“Ah, well!” said Dinny, reloading the piece; “that’ll do him good, and give the poor divils at the plantation a bit of a rest.”
He paused in the act of reloading, drew the charge with a dry look upon his countenance, and laid the musket down upon the deck.
“No, thank ye,” he said, shaking his head at the piece. “It’s a murdhering baste ye are, and ye’ll be getting some poor fellow into throuble wan of these days. Don’t you think so, Dick?”
The prisoner screwed up his countenance, and then relaxed it as he looked hard at Dinny.
“Well, it’s pretty nigh a hanging matter for you, Dinny,” he said.
“What! for an accident, man?”
“Accident! you’ve gone and committed a rank act of piracy! But, I say, what’ll they do with me?”

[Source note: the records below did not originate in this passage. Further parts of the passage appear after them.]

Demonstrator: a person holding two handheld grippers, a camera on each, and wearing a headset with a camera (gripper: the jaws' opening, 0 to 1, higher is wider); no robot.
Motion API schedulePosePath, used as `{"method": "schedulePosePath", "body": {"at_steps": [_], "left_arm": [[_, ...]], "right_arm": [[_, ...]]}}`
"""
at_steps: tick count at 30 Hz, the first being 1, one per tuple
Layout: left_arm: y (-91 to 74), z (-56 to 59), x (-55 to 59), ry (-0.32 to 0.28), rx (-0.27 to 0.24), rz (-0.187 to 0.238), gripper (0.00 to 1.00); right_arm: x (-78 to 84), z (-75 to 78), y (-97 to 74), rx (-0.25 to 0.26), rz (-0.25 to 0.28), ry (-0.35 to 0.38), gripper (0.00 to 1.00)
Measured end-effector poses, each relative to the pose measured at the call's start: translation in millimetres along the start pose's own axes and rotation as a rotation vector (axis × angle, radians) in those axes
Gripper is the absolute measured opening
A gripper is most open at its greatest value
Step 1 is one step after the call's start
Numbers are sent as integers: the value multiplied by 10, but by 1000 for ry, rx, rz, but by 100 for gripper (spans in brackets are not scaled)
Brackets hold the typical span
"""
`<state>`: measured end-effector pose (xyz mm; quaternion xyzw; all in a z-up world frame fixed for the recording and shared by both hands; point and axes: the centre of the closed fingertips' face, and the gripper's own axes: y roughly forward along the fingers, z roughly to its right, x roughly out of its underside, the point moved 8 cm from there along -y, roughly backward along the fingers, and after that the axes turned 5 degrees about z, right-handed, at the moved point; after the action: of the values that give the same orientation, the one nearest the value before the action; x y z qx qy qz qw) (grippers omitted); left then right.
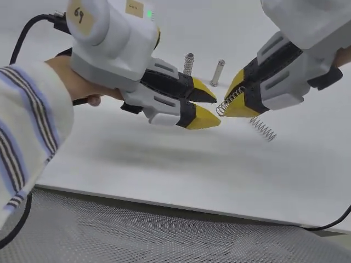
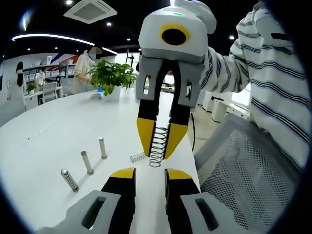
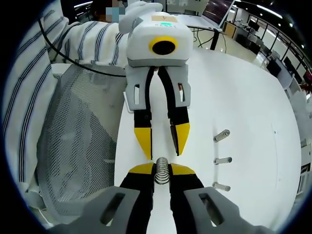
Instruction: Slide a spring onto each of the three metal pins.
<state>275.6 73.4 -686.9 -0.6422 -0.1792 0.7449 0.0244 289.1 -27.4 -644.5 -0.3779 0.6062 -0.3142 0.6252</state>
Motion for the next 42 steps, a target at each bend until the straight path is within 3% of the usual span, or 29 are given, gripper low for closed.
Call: {"method": "schedulePosePath", "body": {"at_steps": [7, 11, 15, 16, 19, 21, 25, 29, 31, 35, 42], "left_arm": [[-98, -117, 77, -5, -60, -13, 32], [-125, -155, 163, 8, -99, -66, 37], [-136, -175, 236, -7, -117, -53, 43], [-138, -184, 273, -47, -124, -44, 46], [-175, -223, 331, -45, -137, -45, 58], [-201, -244, 345, -70, -151, -39, 63], [-230, -305, 363, -54, -182, -46, 78], [-234, -327, 357, -76, -204, -15, 91], [-226, -342, 375, -94, -220, -19, 98], [-251, -377, 413, -76, -252, -44, 97], [-298, -429, 441, -99, -288, -23, 98]], "right_arm": [[56, 12, -19, -2, -3, 23, 8], [79, 24, -34, 8, -3, 39, 8], [96, 30, -46, 16, -6, 49, 8], [101, 28, -50, 16, -6, 50, 8], [123, 22, -58, 14, -10, 56, 8], [143, 21, -62, 14, -14, 62, 8], [183, 25, -68, 16, -22, 71, 8], [209, 45, -88, 22, -26, 79, 8], [225, 76, -97, 27, -28, 90, 8], [238, 100, -108, 30, -35, 109, 8], [256, 158, -161, 47, -50, 155, 8]]}}
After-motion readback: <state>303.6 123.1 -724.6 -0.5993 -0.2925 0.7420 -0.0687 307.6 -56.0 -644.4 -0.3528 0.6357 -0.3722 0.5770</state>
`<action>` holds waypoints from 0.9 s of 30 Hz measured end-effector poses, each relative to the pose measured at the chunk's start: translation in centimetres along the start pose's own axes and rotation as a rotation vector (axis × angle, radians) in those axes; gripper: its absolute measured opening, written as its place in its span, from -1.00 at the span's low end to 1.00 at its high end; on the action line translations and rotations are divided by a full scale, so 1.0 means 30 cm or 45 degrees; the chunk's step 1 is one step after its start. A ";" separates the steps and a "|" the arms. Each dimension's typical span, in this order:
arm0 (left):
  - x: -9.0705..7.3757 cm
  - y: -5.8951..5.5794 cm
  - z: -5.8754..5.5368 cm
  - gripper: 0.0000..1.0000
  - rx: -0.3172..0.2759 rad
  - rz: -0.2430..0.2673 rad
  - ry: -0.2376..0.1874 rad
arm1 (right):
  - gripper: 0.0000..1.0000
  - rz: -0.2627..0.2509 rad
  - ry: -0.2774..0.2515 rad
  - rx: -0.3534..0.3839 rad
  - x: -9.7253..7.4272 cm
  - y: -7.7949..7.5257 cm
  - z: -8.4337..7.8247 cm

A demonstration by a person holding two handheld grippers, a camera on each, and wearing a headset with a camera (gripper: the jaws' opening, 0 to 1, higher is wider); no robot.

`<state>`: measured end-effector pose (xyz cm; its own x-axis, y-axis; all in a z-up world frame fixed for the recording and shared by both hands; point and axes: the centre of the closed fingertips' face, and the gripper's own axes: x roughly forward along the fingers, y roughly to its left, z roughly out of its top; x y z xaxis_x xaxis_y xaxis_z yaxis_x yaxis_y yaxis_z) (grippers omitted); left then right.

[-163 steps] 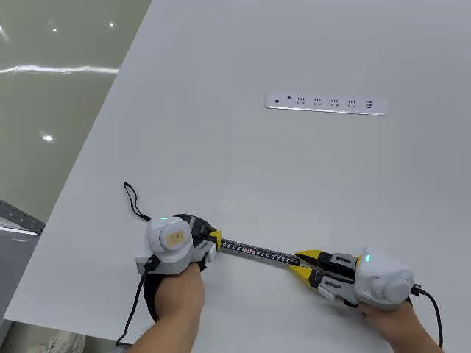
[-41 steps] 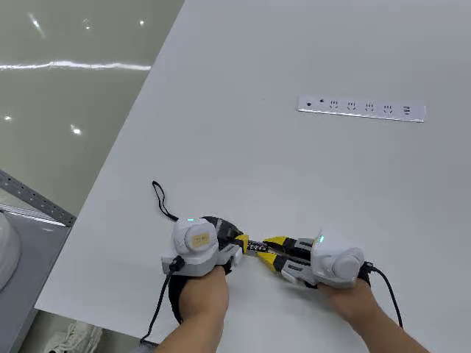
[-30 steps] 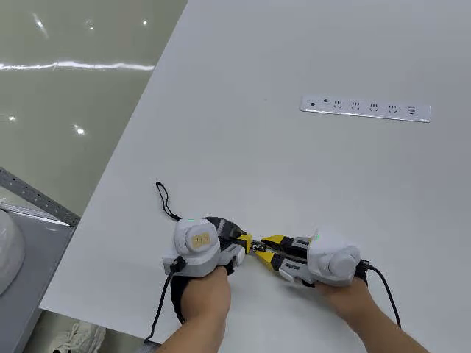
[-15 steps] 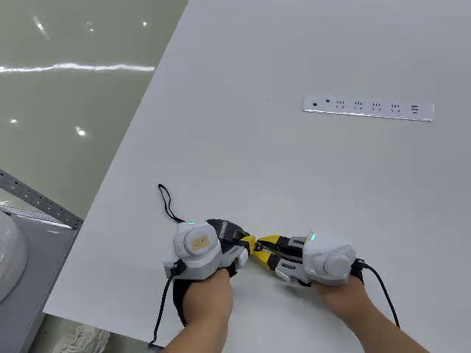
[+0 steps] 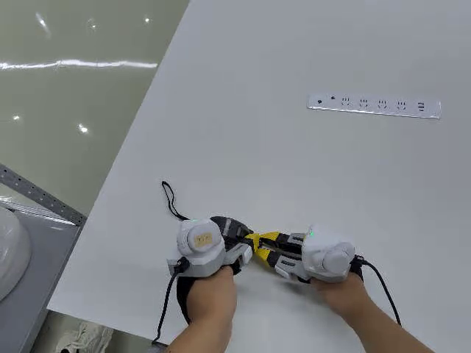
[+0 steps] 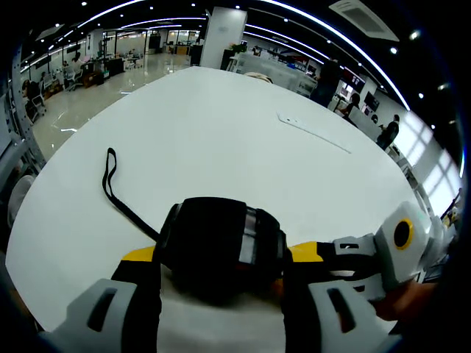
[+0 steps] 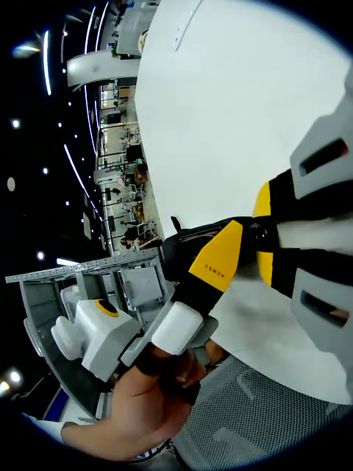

“Hang ye, I should say,” replied Dinny, with a droll look in his eye. “Hang ye as soon as they’ve got toime to think about ye; or no: maybe they’ll save themselves the throuble, and hand ye over to thim ruffians there.”
He pointed over the side, and the sailor gave a start and changed colour as he caught sight of the back-fins of a couple of huge sharks gliding along through the water a little way astern.
“Oh, they’re a bad lot with their prisoners, Dick. Look at me.”